## Collected data
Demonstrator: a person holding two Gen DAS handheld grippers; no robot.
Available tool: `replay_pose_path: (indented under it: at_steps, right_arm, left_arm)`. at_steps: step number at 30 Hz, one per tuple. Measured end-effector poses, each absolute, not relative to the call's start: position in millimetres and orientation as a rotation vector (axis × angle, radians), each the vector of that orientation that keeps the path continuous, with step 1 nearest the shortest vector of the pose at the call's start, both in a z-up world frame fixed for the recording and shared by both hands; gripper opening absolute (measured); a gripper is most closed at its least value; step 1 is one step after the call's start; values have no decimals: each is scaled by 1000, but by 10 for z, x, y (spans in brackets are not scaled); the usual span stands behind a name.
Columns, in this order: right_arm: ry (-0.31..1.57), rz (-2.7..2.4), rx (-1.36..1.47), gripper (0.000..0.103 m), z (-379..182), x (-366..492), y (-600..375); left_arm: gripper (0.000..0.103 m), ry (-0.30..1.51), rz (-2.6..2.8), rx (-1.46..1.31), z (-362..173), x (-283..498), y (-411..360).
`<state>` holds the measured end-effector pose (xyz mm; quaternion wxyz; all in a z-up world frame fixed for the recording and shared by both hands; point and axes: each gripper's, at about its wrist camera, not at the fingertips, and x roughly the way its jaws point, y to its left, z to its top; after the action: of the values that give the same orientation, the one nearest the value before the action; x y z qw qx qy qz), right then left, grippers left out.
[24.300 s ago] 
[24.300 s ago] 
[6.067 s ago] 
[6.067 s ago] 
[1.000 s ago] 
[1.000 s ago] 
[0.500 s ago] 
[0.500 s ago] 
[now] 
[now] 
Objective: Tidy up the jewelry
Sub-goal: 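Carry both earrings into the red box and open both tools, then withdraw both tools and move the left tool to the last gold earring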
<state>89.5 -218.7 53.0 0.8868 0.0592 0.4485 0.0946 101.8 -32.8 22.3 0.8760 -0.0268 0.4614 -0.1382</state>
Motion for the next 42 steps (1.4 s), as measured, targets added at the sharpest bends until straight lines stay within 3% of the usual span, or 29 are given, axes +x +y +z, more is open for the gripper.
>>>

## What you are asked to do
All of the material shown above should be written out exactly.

## Answer to this exercise
Demonstrator: a person holding two Gen DAS handheld grippers; no robot.
Available tool: `replay_pose_path: (indented under it: at_steps, right_arm, left_arm)`. at_steps: step number at 30 Hz, one per tuple. Measured end-effector poses, each absolute, not relative to the call's start: position in millimetres and orientation as a rotation vector (axis × angle, radians), each the vector of that orientation that keeps the path continuous, with step 1 nearest the shortest vector of the pose at the call's start, both in a z-up world frame fixed for the recording and shared by both hands; gripper opening absolute (measured); a gripper is most closed at its least value; step 1 is one step after the call's start; values have no decimals: each is scaled by 1000, but by 10 for z, x, y (spans in brackets are not scaled); the usual span stands behind a name.
Columns, in this order: right_arm: ry (-0.31..1.57), rz (-2.7..2.4), rx (-1.36..1.47), gripper (0.000..0.103 m), z (-379..182), x (-366..492), y (-600..375); left_arm: gripper (0.000..0.103 m), ry (-0.30..1.51), rz (-2.6..2.8), rx (-1.46..1.31), z (-362..173), x (-283..498), y (-411..360).
`<state>` holds the measured end-effector pose (xyz mm; quaternion wxyz; all in a z-up world frame fixed for the recording and shared by both hands; point and axes: each gripper's, at about its wrist camera, not at the fingertips, and x roughly the way its jaws point, y to its left, z to its top; after the action: of the values that give the same orientation, the one nearest the value before the action; x y z qw qx qy qz), right then left, grippers left out.
[24.300 s ago] 
[24.300 s ago] 
[6.067 s ago] 
[6.067 s ago] 
[1.000 s ago] 
[1.000 s ago] 
[0.500 s ago] 
[0.500 s ago] 
[now] 
[now] 
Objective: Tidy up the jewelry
Sub-goal: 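Carry both earrings into the red box and open both tools, then withdraw both tools and move the left tool to the last gold earring
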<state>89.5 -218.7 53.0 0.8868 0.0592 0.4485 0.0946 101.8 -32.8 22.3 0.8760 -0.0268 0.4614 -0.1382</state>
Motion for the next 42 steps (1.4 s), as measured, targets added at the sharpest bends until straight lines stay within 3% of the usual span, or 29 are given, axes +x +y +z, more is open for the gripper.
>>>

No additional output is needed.